MATERIAL PROVIDED:
○ ○ ○ ○ ○

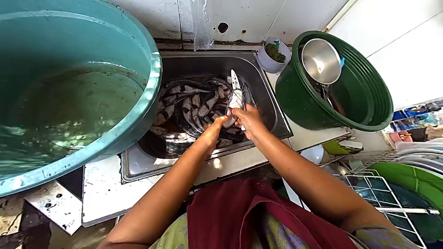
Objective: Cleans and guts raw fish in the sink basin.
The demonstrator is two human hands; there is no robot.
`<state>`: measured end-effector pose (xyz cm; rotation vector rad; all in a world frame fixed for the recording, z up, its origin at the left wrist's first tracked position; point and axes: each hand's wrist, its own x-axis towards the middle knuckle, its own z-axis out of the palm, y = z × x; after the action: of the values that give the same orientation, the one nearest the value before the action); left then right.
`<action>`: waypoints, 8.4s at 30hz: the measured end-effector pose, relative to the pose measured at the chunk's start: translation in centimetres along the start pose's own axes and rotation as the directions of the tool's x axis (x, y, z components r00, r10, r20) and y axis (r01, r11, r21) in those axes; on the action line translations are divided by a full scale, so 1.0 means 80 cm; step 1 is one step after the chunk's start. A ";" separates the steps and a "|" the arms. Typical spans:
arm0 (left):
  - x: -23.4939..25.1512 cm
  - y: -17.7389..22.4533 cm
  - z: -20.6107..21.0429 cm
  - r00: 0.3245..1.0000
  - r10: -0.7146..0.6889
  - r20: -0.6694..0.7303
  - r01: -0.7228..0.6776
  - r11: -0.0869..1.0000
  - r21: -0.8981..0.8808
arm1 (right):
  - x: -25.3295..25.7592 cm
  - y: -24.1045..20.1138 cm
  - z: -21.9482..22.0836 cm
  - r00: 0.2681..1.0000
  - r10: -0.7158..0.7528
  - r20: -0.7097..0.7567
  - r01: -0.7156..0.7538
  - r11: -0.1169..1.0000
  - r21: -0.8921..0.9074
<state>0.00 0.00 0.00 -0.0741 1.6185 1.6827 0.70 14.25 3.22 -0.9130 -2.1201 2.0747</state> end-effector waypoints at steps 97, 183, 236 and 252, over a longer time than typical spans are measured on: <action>-0.141 0.237 -0.009 0.671 0.677 -0.302 0.333 0.088 0.939 | 0.038 0.013 -0.241 0.824 -0.467 0.321 0.559 0.570 -0.602; 0.104 -0.041 0.040 0.947 0.306 -0.098 -0.321 0.917 -0.237 | -0.013 0.033 -0.139 0.957 0.013 0.290 0.130 0.874 -0.468; 0.114 -0.044 0.041 0.936 0.324 -0.134 -0.351 0.884 -0.310 | 0.034 0.028 -0.071 0.972 -0.124 0.199 0.210 0.836 -0.507; 0.111 -0.036 0.034 0.998 -0.011 -0.061 -0.013 0.925 -0.379 | 0.066 0.060 -0.031 0.900 0.414 0.138 -0.422 0.906 0.027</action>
<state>-3.30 6.30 -6.70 -0.3218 1.3139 1.9922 -0.83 18.43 -2.88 -1.3666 -2.0524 2.4338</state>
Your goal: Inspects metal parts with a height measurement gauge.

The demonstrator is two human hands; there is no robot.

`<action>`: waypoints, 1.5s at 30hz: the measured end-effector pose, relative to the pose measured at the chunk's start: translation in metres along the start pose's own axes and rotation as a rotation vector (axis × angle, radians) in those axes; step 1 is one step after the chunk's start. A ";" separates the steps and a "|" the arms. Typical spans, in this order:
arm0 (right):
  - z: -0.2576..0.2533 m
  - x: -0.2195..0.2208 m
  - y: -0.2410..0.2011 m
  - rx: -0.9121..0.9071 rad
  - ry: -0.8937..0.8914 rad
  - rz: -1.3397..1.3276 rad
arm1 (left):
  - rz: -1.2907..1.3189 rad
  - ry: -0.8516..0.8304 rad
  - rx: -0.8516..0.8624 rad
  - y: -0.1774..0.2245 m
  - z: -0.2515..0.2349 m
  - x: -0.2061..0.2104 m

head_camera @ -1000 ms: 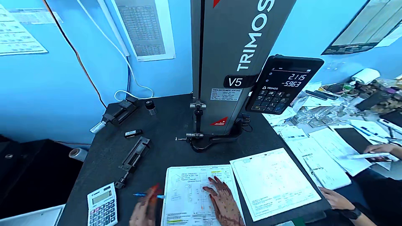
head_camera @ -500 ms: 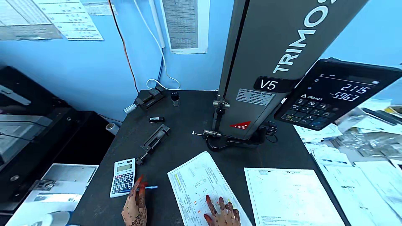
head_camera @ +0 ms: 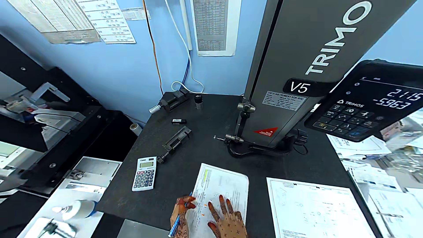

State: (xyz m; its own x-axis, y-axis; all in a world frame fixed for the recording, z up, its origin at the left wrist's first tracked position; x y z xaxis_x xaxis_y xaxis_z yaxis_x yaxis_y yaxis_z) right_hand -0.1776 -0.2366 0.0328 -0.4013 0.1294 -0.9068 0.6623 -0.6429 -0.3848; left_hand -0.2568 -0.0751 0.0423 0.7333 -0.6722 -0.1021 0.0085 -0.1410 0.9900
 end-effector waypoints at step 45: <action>0.022 0.007 0.013 -0.038 0.452 0.006 | -0.422 -0.473 -0.146 -0.032 -0.028 0.021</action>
State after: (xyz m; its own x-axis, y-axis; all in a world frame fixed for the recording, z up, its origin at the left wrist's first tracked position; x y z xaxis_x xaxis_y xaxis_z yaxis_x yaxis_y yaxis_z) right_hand -0.1857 -0.2611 0.0247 -0.0861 0.4479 -0.8899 0.6899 -0.6176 -0.3776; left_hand -0.2227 -0.0644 0.0111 0.2685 -0.8330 -0.4837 0.3472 -0.3847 0.8552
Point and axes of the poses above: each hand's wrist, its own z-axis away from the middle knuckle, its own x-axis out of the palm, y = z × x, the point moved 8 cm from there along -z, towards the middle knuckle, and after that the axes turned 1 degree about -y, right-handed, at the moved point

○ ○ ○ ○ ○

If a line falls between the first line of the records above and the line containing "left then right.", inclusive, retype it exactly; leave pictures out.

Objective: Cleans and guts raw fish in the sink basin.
The demonstrator is two human hands; there is no robot.
`<state>`: measured end-effector pose (xyz cm; rotation vector rad; all in a world frame fixed for the recording, z up, its origin at the left wrist's first tracked position; point and axes: each hand's wrist, its own x-axis towards the middle knuckle, its own z-axis out of the palm, y = z × x; after the action: of the values that give the same orientation, the one nearest the value before the action); left then right.

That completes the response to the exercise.